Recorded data
◇ ◇ ◇

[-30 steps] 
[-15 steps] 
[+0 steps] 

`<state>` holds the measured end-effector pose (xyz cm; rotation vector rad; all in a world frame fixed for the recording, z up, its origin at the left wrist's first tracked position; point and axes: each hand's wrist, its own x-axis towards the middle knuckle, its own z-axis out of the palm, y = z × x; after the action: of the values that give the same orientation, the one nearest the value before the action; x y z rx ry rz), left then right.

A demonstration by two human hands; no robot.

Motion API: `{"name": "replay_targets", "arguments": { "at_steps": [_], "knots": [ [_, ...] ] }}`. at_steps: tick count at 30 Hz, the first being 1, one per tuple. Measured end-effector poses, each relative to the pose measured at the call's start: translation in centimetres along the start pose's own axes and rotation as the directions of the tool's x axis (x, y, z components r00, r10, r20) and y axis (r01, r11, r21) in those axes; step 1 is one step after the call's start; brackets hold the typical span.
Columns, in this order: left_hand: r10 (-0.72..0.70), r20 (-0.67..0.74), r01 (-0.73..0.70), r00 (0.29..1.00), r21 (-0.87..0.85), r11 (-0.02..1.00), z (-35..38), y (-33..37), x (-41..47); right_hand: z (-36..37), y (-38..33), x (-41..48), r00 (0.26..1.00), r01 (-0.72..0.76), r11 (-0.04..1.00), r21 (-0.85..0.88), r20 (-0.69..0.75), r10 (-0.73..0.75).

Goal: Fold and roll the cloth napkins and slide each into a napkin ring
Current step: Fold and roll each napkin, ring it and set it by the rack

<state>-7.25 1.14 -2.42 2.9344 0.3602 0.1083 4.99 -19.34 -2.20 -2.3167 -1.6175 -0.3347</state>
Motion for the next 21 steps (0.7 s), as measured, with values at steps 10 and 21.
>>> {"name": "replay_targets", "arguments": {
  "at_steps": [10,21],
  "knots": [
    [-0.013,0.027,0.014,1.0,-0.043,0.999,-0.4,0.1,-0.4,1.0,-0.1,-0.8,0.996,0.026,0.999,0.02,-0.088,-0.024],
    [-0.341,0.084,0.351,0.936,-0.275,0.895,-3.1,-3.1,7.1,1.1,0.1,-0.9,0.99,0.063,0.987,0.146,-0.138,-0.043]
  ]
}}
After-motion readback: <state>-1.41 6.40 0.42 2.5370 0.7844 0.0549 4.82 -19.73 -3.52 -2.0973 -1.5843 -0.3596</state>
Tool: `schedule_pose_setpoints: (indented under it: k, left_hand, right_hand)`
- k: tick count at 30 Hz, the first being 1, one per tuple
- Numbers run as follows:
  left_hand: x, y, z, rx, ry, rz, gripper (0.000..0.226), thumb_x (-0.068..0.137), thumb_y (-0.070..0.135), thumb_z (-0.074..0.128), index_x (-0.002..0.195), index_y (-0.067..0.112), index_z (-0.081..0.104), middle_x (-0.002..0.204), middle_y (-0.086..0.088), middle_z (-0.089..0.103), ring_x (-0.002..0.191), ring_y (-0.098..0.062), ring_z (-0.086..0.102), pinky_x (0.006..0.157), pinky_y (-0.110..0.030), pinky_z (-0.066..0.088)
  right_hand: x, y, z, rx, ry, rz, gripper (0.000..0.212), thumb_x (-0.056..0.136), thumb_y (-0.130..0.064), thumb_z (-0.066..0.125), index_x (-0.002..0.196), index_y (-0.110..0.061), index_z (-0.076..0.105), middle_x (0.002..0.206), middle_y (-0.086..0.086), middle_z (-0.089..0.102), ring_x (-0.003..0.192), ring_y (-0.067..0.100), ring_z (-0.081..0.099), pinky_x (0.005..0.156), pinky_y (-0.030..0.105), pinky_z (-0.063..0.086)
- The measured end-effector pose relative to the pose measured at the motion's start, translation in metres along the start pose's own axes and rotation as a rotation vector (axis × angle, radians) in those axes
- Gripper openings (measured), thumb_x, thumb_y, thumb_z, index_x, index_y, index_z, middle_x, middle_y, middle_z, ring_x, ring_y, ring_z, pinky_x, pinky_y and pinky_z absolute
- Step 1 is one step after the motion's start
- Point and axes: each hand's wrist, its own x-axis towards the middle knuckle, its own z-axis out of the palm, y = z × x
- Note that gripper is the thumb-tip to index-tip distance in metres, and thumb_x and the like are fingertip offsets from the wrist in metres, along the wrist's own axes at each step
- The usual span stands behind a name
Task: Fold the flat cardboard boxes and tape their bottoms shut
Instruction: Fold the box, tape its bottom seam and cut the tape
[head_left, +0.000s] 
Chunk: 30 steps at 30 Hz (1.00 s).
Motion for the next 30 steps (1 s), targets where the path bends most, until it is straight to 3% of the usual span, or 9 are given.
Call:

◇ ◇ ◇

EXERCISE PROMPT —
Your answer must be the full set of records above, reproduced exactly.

EXERCISE SOLUTION —
[-30 steps] 
[-15 steps] 
[+0 steps] 

`<state>` holds the measured end-effector pose (xyz cm; rotation vector rad; all in a world frame fixed for the recording, z up, its origin at the left wrist's first tracked position; point and axes: each hand's wrist, its own x-axis towards the middle knuckle, its own z-axis out of the palm, y = z × x; after the action: of the values that give the same orientation, the one nearest the value before the action; x y z rx ry rz), left then right.

A demonstration by two human hands; no robot.

Motion API: `{"name": "replay_targets", "arguments": { "at_steps": [_], "knots": [ [_, ...] ] }}`. at_steps: tick count at 30 Hz, the first being 1, one per tuple. Measured end-effector poses, each relative to the pose measured at the call's start: translation in centimetres along the start pose's own axes and rotation as the directions of the tool's x axis (x, y, z components r00, r10, r20) and y axis (r01, r11, r21) in those axes; step 1 is one step after the call's start; brackets hold the typical span.
Columns, in this order: left_hand: r10 (-0.72..0.70), r20 (-0.67..0.74), r01 (-0.73..0.70), r00 (0.29..1.00), r21 (-0.87..0.85), r11 (-0.02..1.00), z (-35..38), y (-33..37), x (-41..47); right_hand: z (-36..37), y (-38..33), x (-41..48), r00 (0.26..1.00), r01 (-0.72..0.76), r11 (-0.04..1.00), r21 (-0.85..0.88), r20 (-0.69..0.75), r10 (-0.73..0.75).

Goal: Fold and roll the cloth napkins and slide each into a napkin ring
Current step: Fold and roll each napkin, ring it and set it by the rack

<state>-7.25 1.14 -2.42 2.9344 0.3602 0.1083 4.99 -19.34 -2.20 -2.3167 -1.6175 -0.3347</state>
Motion for the next 21 steps (0.7 s), as measured, with values at steps 10 and 21.
>>> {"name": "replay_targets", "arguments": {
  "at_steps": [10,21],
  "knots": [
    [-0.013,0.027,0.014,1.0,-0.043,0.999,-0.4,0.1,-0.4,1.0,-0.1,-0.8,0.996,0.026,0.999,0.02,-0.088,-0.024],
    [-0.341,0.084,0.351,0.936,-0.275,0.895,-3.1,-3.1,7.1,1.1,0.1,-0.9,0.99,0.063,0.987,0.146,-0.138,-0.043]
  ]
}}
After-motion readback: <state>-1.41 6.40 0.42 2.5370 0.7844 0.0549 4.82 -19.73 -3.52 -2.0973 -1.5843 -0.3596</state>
Tool: `schedule_pose_setpoints: (indented under it: k, left_hand, right_hand)`
- k: tick count at 30 Hz, the first being 1, one per tuple
- Numbers run as follows:
  left_hand: x, y, z, rx, ry, rz, gripper (0.000..0.226), thumb_x (-0.068..0.137), thumb_y (-0.070..0.135), thumb_z (-0.074..0.128), index_x (-0.002..0.195), index_y (-0.067..0.112), index_z (-0.081..0.104), middle_x (-0.002..0.204), middle_y (-0.086..0.088), middle_z (-0.089..0.103), ring_x (-0.002..0.191), ring_y (-0.098..0.062), ring_z (-0.086..0.102), pinky_x (0.006..0.157), pinky_y (-0.110..0.030), pinky_z (-0.066..0.088)
  right_hand: x, y, z, rx, ry, rz, gripper (0.000..0.212), thumb_x (-0.056..0.136), thumb_y (-0.130..0.064), thumb_z (-0.066..0.125), index_x (-0.002..0.196), index_y (-0.110..0.061), index_z (-0.076..0.105), middle_x (0.002..0.206), middle_y (-0.086..0.086), middle_z (-0.089..0.102), ring_x (-0.003..0.192), ring_y (-0.067..0.100), ring_z (-0.081..0.099), pinky_x (0.005..0.156), pinky_y (-0.030..0.105), pinky_z (-0.063..0.086)
- The measured end-effector pose relative to the pose measured at the motion's start, translation in metres along the start pose's own axes and rotation as a rotation vector (axis × angle, radians) in those axes
- Gripper openings (measured), thumb_x, thumb_y, thumb_z, index_x, index_y, index_z, middle_x, middle_y, middle_z, ring_x, ring_y, ring_z, pinky_x, pinky_y and pinky_z absolute
- Step 1 is one step after the motion's start
- Point and axes: each hand's wrist, its own x-axis towards the middle knuckle, its own z-axis out of the palm, y = z × x
- Note that gripper is the thumb-tip to index-tip distance in metres, and thumb_x and the like are fingertip offsets from the wrist in metres, along the wrist's own axes at each step
- The usual span stands behind a name
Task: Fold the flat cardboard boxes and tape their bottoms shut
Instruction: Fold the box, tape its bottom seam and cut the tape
[head_left, +0.000s] 
Chunk: 30 steps at 30 Hz (1.00 s).
Motion for the next 30 steps (1 s), targets where the path bends most, until it is straight to 3% of the usual span, or 9 are given.
Call:

Here the exercise is finished.